Well this is where your argument goes a little wrong IMO. When you're on something more niche (eg Firefox on Linux) they just don't care as much about making it work for you because there's so few of us blocked in the process.

And this problem should really be solved with a proper solution, not this fiddly black magic ruleset stuff. The email thing you mention is a good example. DKIM and SPF are good things that makes things more secure in an understandable way. Specifying your legit mail handlers is not a workaround, it's good security. In some ways Altman has a good idea with his WorldCoin eyeballs. But I don't support it for obvious reasons. I don't want my internet identity tied to a single tech bro and some crypto. If we do this kind of thing it has to be a proper government or NGO effort with proper oversight and appeals process.

I've tried to make my Linux Firefox identify as edge on windows and that makes it a lot better on some sites (especially Microsoft breaks a lot of M365 functions on purpose if you're not using the "invented here" browser). And many sites don't give me captchas then. But in some cases Cloudflare goes even more nasty and blocks me outright which is really annoying. If I use Linux a lot more sites break but Cloudflare sticks with captchas.

Anyway I think the age of the captcha is soon over anyway. AI will make it unviable.

> All these annoying restrictions were forced to be implemented by attacks of all kinds.

Ps it's not always attacks but also to block things that are good for consumers but bad for the sites' business model. Like preventing screen scraping which can legit help price comparison sites.

ArtTimeInvestor•35m ago
All of these problems would go away if we had micropayments.
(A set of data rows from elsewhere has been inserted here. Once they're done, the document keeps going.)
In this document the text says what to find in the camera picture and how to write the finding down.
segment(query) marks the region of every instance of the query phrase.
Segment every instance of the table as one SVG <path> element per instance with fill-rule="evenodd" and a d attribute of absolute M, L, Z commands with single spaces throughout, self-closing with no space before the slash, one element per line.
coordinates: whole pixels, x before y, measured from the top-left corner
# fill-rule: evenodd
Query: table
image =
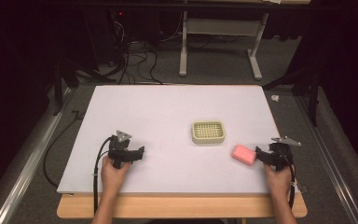
<path fill-rule="evenodd" d="M 191 121 L 213 117 L 225 125 L 225 142 L 192 143 Z M 97 87 L 58 189 L 74 193 L 62 195 L 59 217 L 93 216 L 88 158 L 96 156 L 98 133 L 117 126 L 133 134 L 130 149 L 145 144 L 145 155 L 131 167 L 115 217 L 273 217 L 261 162 L 249 167 L 230 157 L 238 143 L 266 148 L 279 135 L 259 86 Z M 307 214 L 300 192 L 294 213 Z"/>
<path fill-rule="evenodd" d="M 203 0 L 202 2 L 221 2 L 221 3 L 268 3 L 271 1 L 262 0 Z M 310 0 L 282 0 L 281 4 L 286 5 L 307 5 Z M 207 35 L 248 35 L 254 36 L 255 42 L 251 49 L 248 49 L 248 58 L 252 66 L 254 78 L 262 79 L 260 68 L 255 57 L 261 37 L 267 24 L 268 13 L 263 13 L 260 21 L 227 21 L 227 20 L 207 20 L 191 19 L 187 17 L 187 11 L 183 14 L 182 49 L 180 56 L 179 75 L 185 77 L 187 74 L 187 34 L 207 34 Z"/>

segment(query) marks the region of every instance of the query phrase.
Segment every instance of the human arm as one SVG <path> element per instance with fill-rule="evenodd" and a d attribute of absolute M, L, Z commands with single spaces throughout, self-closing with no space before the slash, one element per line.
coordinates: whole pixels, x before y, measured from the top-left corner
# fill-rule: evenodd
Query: human arm
<path fill-rule="evenodd" d="M 103 193 L 91 224 L 112 223 L 113 205 L 130 168 L 130 163 L 126 162 L 121 169 L 116 169 L 112 164 L 113 161 L 108 156 L 103 157 L 103 169 L 101 171 Z"/>
<path fill-rule="evenodd" d="M 264 163 L 264 168 L 277 224 L 296 224 L 297 221 L 287 200 L 287 193 L 292 181 L 290 168 L 287 166 L 275 172 L 266 163 Z"/>

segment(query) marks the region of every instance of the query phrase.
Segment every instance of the sponge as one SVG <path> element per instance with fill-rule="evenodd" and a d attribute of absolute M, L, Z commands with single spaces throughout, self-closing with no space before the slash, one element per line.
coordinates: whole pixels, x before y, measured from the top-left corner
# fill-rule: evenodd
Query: sponge
<path fill-rule="evenodd" d="M 246 165 L 252 165 L 255 162 L 255 152 L 240 144 L 235 147 L 231 156 Z"/>

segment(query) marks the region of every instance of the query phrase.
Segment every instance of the human hand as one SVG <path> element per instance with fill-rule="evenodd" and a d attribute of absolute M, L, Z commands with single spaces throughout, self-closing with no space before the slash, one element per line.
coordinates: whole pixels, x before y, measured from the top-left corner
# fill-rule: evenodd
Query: human hand
<path fill-rule="evenodd" d="M 264 163 L 264 168 L 266 170 L 267 184 L 271 196 L 279 200 L 287 200 L 287 193 L 289 192 L 292 182 L 290 167 L 286 166 L 280 171 L 274 171 L 269 164 Z"/>
<path fill-rule="evenodd" d="M 103 169 L 101 177 L 103 181 L 103 194 L 105 197 L 115 197 L 124 182 L 126 173 L 130 169 L 129 162 L 124 163 L 121 169 L 113 167 L 113 161 L 108 157 L 103 157 Z"/>

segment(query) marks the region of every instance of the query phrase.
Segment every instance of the white board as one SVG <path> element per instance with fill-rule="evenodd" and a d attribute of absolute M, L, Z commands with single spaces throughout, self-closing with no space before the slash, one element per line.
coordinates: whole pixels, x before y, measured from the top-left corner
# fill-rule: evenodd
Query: white board
<path fill-rule="evenodd" d="M 194 144 L 191 124 L 197 120 L 220 120 L 225 141 Z M 271 137 L 279 137 L 259 86 L 97 87 L 59 193 L 92 192 L 98 151 L 117 130 L 132 135 L 129 150 L 145 146 L 144 158 L 131 166 L 122 193 L 268 192 L 262 162 L 250 167 L 231 158 L 237 144 L 267 150 Z"/>
So that the user could pay for the resources they use.

The user would know that each pageview is $0.001.

The website owner would know each pageview pays for itself.

We probably could get there with some type of crypto approach. Probably one that is already invented, but not popular yet. I don't know too much about crypto payments, but maybe the Bitcoin Lightning network or a similar technology.

ravenical•32m ago
Should probably have (2016)
butz•26m ago
One of worst issues is when Cloudflare starts asking RSS reader to verify that it is human.